_Task objective_.
Repeat the lines of the material below exactly, beginning at the one with "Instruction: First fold" and stopping after the last.

_Data extract_.
=== Begin Enclosure ===

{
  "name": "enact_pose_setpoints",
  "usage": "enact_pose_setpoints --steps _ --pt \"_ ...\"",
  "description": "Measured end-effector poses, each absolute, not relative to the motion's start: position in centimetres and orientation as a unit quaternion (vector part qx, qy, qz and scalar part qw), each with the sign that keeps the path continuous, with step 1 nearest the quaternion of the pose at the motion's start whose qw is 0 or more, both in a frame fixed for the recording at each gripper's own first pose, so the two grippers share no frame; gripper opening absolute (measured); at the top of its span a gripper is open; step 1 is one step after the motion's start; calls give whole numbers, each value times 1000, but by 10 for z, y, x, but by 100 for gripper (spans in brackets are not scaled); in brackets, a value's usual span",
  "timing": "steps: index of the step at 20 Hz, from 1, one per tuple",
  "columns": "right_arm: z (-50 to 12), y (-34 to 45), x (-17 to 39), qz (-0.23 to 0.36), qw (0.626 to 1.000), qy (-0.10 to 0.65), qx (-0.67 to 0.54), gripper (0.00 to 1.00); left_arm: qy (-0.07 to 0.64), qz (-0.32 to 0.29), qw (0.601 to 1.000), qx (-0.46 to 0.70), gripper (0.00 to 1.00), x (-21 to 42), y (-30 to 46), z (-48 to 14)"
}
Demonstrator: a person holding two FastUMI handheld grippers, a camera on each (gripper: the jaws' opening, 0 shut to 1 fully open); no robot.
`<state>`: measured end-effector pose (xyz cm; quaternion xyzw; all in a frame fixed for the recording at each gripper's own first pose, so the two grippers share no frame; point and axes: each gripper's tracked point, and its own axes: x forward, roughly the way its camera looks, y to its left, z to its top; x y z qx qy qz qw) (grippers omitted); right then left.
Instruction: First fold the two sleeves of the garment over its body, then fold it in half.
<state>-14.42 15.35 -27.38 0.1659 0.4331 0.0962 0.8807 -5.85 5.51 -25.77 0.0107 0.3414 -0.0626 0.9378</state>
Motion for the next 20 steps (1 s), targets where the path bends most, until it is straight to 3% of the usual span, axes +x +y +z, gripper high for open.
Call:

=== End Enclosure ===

_Finished exercise_.
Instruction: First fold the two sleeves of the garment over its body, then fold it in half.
<state>-14.42 15.35 -27.38 0.1659 0.4331 0.0962 0.8807 -5.85 5.51 -25.77 0.0107 0.3414 -0.0626 0.9378</state>
Motion for the next 20 steps (1 s), targets where the path bends most, until it is straight to 3% of the usual span, axes +x +y +z, gripper high for open.
Call:

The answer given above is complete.